* _What the exercise asks_: The answer is the data repeated in full, with no pictures included.

* _Available data_:
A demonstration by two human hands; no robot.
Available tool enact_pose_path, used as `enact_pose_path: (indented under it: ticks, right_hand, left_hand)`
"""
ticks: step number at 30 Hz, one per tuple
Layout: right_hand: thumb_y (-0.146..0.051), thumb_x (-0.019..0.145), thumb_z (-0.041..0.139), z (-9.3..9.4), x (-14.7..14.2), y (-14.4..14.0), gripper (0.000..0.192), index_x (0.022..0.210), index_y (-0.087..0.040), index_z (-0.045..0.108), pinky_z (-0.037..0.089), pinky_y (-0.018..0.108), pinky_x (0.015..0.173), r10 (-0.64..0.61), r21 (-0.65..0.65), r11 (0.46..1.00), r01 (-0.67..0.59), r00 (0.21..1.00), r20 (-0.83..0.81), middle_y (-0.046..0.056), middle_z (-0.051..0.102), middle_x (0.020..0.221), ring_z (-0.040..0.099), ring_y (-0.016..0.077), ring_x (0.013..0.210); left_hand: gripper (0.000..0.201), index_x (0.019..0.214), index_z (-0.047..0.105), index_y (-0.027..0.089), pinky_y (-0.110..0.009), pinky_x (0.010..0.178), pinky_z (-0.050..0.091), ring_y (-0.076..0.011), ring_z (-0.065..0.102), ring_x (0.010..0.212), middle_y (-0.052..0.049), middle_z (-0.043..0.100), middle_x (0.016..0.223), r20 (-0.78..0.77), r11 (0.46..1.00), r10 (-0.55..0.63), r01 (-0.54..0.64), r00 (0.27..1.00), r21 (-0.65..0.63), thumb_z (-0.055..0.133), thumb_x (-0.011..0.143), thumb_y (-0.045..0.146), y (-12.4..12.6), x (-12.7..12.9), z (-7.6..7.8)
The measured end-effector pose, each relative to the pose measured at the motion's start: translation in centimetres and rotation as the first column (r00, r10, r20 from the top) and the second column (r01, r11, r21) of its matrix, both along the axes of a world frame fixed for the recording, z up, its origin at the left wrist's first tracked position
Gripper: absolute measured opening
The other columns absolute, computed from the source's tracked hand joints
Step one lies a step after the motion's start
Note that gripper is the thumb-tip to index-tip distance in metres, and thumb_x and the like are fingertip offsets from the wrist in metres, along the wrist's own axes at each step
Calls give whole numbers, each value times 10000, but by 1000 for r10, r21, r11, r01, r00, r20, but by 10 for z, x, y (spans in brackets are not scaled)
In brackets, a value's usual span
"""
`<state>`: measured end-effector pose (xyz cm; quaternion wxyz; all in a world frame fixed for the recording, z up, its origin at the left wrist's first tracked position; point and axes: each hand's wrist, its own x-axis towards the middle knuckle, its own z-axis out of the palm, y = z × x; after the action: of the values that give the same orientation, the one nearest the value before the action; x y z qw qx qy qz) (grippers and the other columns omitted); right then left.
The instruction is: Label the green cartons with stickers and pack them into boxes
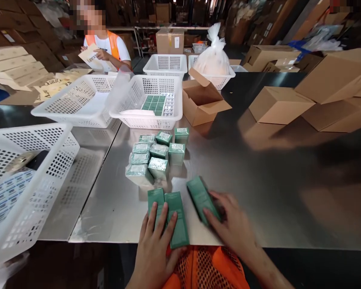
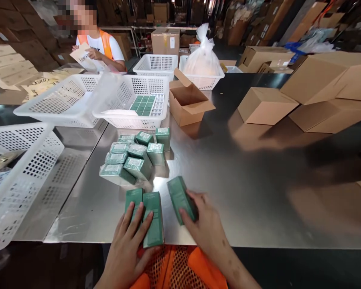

* _Solution_:
A demonstration by two human hands; no robot.
Available tool enact_pose_path, used as `enact_pose_path: (indented under it: ticks, right_hand, left_hand)`
"""
ticks: step number at 30 Hz, one per tuple
Layout: right_hand: thumb_y (-0.146..0.051), thumb_x (-0.019..0.145), thumb_z (-0.041..0.139), z (-9.3..9.4), x (-14.7..14.2), y (-14.4..14.0), gripper (0.000..0.192), index_x (0.022..0.210), index_y (-0.087..0.040), index_z (-0.045..0.108), pinky_z (-0.037..0.089), pinky_y (-0.018..0.108), pinky_x (0.015..0.173), r10 (-0.64..0.61), r21 (-0.65..0.65), r11 (0.46..1.00), r01 (-0.67..0.59), r00 (0.21..1.00), r20 (-0.83..0.81), middle_y (-0.046..0.056), middle_z (-0.051..0.102), middle_x (0.020..0.221), ring_z (-0.040..0.099), ring_y (-0.016..0.077), ring_x (0.013..0.210); left_hand: gripper (0.000..0.201), index_x (0.019..0.214), index_z (-0.047..0.105), index_y (-0.027..0.089), pinky_y (-0.110..0.009), pinky_x (0.010..0.178), pinky_z (-0.050..0.091), ring_y (-0.076..0.011), ring_z (-0.065..0.102), ring_x (0.010..0.212), middle_y (-0.052..0.049), middle_z (-0.043..0.100), middle_x (0.016..0.223), r20 (-0.78..0.77), r11 (0.46..1.00), r10 (-0.55..0.63), r01 (-0.54..0.64), r00 (0.27..1.00), r21 (-0.65..0.63), thumb_z (-0.055..0.133), thumb_x (-0.011..0.143), thumb_y (-0.045..0.146), y (-12.4..12.6), x (-12.7..12.9), z (-7.6..7.8)
The measured end-effector pose, each relative to the pose measured at the motion's start: translation in centimetres and rotation as the first column (r00, r10, r20 from the top) and the second column (r01, r11, r21) of its matrix, both along the axes of a world frame fixed for the recording, z up, its origin at the left wrist's first tracked position
Gripper: absolute measured opening
The other columns absolute, computed from the source's tracked hand joints
Step one lies a step after the motion's start
Note that gripper is the thumb-tip to index-tip distance in metres, and thumb_x and the like are fingertip offsets from the wrist in metres, along the wrist's own axes at each step
Calls give whole numbers, each value times 10000, but by 1000 for r10, r21, r11, r01, r00, r20, but by 10 for z, x, y (spans in brackets are not scaled)
In brackets, a value's usual span
"""
`<state>`: measured end-effector pose (xyz cm; quaternion wxyz; all in a world frame fixed for the recording, z up, its origin at the left wrist's first tracked position; point and axes: each hand's wrist, its own x-axis towards the middle knuckle, its own z-axis out of the palm, y = z × x; after the action: of the values that give the same orientation, the one nearest the value before the action; x y z qw qx qy qz) (grippers and the other columns omitted); right then left.
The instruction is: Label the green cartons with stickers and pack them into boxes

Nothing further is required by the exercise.